The emergence of smartphones has sparked a transformation across multiple fields, with health care being one of the most notable due to the advent of mobile health (mHealth) apps. As mHealth apps have gained popularity, there is a need to understand their energy consumption patterns as an integral part of the evolving landscape of health care technologies.
This study aims to identify the key contributors to elevated energy consumption in mHealth apps and suggest methods for their optimization, addressing a significant void in our comprehension of the energy dynamics at play within mHealth apps.
Through quantitative comparative analysis of 10 prominent mHealth apps available on Android platforms within the United States, this study examined factors contributing to high energy consumption. The analysis included descriptive statistics, comparative analysis using ANOVA, and regression analysis to examine how certain factors impact energy use and consumption.
Observed energy use variances in mHealth apps stemmed from user interactions, features, and underlying technology. Descriptive analysis revealed variability in app energy consumption (150-310 milliwatt-hours), highlighting the influence of user interaction and app complexity. ANOVA verified these findings, indicating the critical role of engagement and functionality. Regression modeling (energy consumption = β₀ + β₁ × notification frequency + β₂ × GPS use + β₃ × app complexity + ε), with statistically significant P values (notification frequency with a P value of .01, GPS use with a P value of .05, and app complexity with a P value of .03), further quantified these bases' effects on energy use.
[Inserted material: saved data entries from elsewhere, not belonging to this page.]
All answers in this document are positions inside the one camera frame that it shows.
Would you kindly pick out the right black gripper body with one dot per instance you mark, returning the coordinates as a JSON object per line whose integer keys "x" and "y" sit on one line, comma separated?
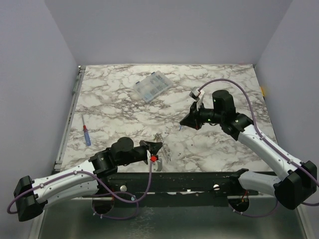
{"x": 195, "y": 114}

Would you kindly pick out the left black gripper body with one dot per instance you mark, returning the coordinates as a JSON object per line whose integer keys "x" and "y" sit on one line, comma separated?
{"x": 142, "y": 152}

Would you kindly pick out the clear plastic organizer box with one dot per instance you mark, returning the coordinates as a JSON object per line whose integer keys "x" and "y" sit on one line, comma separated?
{"x": 152, "y": 86}

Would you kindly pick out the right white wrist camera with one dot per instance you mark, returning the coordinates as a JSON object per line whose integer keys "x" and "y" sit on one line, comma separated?
{"x": 198, "y": 96}

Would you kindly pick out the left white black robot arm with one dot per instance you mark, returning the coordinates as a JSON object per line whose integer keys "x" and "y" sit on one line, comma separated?
{"x": 32, "y": 196}

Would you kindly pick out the red blue screwdriver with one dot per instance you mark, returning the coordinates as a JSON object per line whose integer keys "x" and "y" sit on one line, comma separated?
{"x": 86, "y": 134}

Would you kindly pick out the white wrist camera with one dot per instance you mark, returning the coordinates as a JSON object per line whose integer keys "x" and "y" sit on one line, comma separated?
{"x": 156, "y": 163}
{"x": 198, "y": 96}

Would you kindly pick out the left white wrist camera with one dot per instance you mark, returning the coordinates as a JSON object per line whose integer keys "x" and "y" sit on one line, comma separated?
{"x": 156, "y": 163}

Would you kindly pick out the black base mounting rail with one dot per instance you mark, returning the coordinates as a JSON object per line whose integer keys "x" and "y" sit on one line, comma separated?
{"x": 178, "y": 189}

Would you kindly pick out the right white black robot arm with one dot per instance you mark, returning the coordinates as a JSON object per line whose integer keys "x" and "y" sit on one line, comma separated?
{"x": 293, "y": 182}

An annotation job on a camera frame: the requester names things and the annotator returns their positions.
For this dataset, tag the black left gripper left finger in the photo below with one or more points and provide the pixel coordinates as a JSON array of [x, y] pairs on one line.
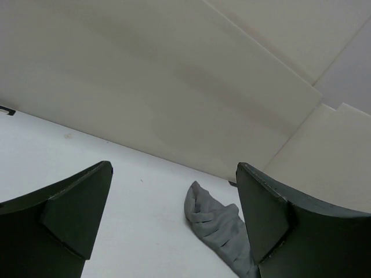
[[51, 232]]

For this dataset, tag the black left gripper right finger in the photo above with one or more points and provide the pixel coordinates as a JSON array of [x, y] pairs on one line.
[[293, 234]]

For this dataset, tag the grey pleated skirt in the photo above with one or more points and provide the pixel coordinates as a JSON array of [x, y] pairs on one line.
[[221, 229]]

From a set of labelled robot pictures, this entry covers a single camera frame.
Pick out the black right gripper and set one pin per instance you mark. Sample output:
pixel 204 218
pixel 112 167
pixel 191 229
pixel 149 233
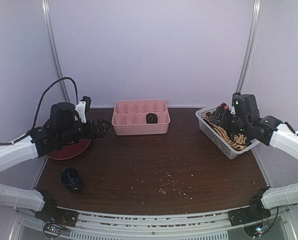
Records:
pixel 220 116

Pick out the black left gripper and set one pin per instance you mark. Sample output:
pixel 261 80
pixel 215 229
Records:
pixel 100 132

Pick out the leopard print tie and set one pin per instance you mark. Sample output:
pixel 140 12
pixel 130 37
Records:
pixel 237 142

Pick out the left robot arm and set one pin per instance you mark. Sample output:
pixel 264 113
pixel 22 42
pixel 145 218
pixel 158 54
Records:
pixel 66 126

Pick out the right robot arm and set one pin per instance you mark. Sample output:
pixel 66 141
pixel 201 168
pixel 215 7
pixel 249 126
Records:
pixel 243 119

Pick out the white plastic mesh basket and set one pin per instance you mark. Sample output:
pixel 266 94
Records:
pixel 229 151

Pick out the pink divided organizer box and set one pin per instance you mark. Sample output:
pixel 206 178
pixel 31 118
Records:
pixel 129 117

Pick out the red round plate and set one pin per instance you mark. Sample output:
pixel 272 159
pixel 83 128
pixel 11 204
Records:
pixel 70 151

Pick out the rolled black tie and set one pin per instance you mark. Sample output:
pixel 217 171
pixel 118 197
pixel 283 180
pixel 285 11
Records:
pixel 151 118

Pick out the dark blue cup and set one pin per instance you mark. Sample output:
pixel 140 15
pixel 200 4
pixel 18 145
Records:
pixel 72 180

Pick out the left circuit board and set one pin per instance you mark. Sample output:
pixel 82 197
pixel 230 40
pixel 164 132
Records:
pixel 51 231

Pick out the circuit board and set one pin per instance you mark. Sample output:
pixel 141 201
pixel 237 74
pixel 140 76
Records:
pixel 257 230
pixel 51 231

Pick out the right circuit board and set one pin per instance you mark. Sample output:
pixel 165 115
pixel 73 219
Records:
pixel 257 230

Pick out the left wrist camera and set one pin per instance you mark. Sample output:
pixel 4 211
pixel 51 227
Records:
pixel 82 108

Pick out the right aluminium corner post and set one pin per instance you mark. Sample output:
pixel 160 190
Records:
pixel 250 46

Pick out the aluminium corner post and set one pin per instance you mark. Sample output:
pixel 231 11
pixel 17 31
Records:
pixel 250 46
pixel 51 38

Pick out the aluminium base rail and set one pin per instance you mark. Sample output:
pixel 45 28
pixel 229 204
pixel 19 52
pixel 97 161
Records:
pixel 215 225

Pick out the left aluminium corner post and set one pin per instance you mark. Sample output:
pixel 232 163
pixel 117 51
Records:
pixel 51 38

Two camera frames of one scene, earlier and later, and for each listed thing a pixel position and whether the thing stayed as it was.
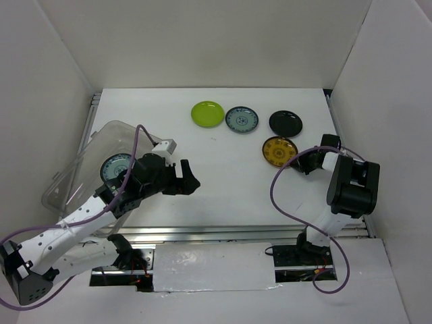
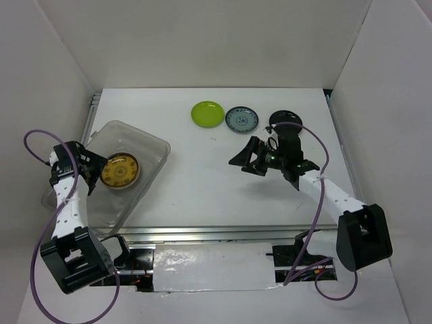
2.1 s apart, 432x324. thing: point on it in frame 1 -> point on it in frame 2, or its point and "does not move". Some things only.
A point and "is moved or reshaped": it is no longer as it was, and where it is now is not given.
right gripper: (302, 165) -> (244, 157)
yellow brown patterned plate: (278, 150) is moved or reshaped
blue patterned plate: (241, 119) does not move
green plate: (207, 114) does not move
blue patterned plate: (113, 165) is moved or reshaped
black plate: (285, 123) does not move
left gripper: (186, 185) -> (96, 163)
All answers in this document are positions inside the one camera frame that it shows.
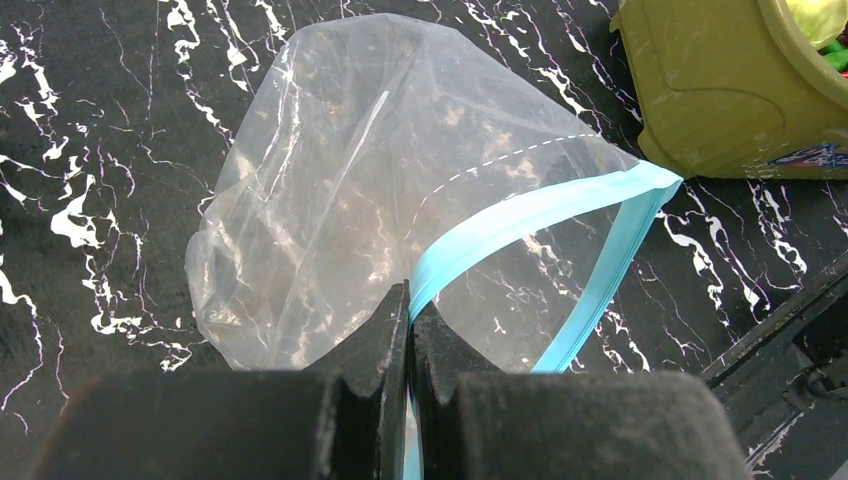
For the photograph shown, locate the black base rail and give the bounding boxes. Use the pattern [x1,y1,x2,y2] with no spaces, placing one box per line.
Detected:
[701,255,847,479]

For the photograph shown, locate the clear zip top bag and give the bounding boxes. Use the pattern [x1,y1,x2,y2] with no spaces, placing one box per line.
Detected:
[184,13,685,480]

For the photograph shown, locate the olive green plastic bin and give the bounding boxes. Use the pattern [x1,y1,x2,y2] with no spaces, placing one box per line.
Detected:
[610,0,847,180]

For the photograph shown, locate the green toy cabbage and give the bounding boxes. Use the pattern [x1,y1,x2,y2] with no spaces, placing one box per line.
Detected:
[786,0,847,50]

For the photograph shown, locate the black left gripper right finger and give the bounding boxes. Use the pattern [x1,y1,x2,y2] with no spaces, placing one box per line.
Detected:
[411,305,750,479]

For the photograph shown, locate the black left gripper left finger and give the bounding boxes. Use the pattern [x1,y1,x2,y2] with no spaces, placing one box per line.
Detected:
[33,282,410,479]

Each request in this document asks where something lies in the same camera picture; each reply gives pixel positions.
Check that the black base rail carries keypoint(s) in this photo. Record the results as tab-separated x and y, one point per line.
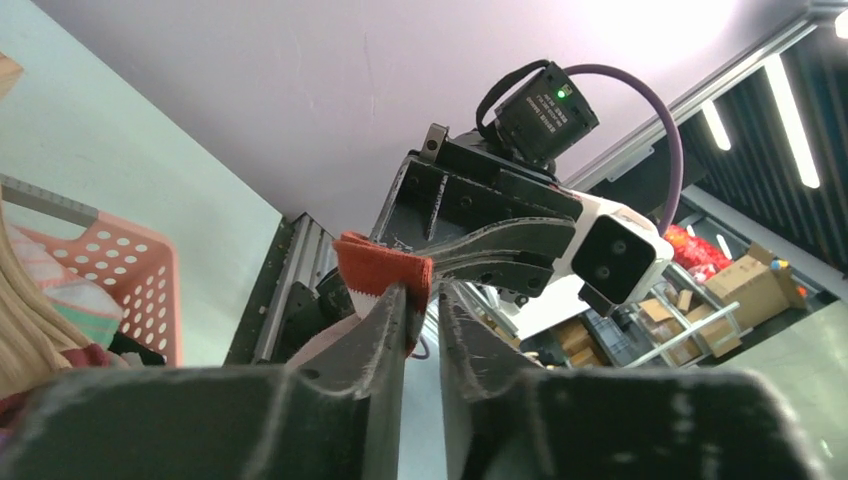
297	294

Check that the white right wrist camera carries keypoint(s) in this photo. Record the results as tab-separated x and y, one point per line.
617	253

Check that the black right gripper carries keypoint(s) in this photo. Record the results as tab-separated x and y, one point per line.
462	187

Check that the cardboard boxes on shelf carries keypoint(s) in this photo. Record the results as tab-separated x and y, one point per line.
690	315

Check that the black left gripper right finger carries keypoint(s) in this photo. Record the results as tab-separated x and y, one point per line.
507	418

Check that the beige red striped sock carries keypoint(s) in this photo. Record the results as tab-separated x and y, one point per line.
37	342

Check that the pink plastic basket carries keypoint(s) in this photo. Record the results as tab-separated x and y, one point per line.
138	267

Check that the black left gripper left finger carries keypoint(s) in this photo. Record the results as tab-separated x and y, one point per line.
337	417

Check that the orange cuffed grey sock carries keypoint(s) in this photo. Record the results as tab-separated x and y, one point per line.
368	270

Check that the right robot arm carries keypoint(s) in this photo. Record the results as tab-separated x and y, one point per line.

The observed differences in the energy consumption of dietary apps reaffirm the need for a multidisciplinary approach to bring together app developers, end users, and health care experts to foster improved energy conservation practice while achieving a balance between sustainable practice and user experience. More research is needed to better understand how to scale-up consumer engagement to achieve sustainable development goal 12 on responsible consumption and production.
智能手机的出现引发了多个领域的变革,移动医疗(mHealth)应用的出现使医疗保健领域成为变革最为显著的领域之一。随着 mHealth 应用的普及,了解其能源消耗模式成为医疗保健技术不断发展的重要组成部分。
本研究旨在确定导致 mHealth 应用能源消耗过高的关键因素,并提出优化方法,旨在填补我们对 mHealth 应用中能源动态理解的空白。
通过对美国 Android 平台上 10 个流行的 mHealth 应用进行定量比较分析,研究考察了导致高能耗的因素。分析包括描述性统计、使用 ANOVA 的比较分析以及回归分析,以考察某些因素如何影响能源使用和消耗。
mHealth 应用中观察到的能源使用差异源于用户交互、功能和底层技术。描述性分析揭示了应用能源消耗的可变性(150-310 毫瓦时),突出了用户交互和应用复杂性的影响。ANOVA 验证了这些发现,表明参与度和功能的重要性。回归建模(能源消耗=β₀+β₁×通知频率+β₂×GPS 使用+β₃×应用复杂性+ε),具有统计学意义的 P 值(通知频率的 P 值为.01,GPS 使用的 P 值为.05,应用复杂性的 P 值为.03),进一步量化了这些因素对能源使用的影响。
观察到的膳食应用能源消耗差异证实了需要采取多学科方法,将应用开发者、最终用户和医疗保健专家聚集在一起,在实现可持续实践和用户体验之间的平衡的同时,促进节能实践。需要进一步研究,以更好地了解如何扩大消费者参与度,以实现可持续发展目标 12 关于负责任的消费和生产。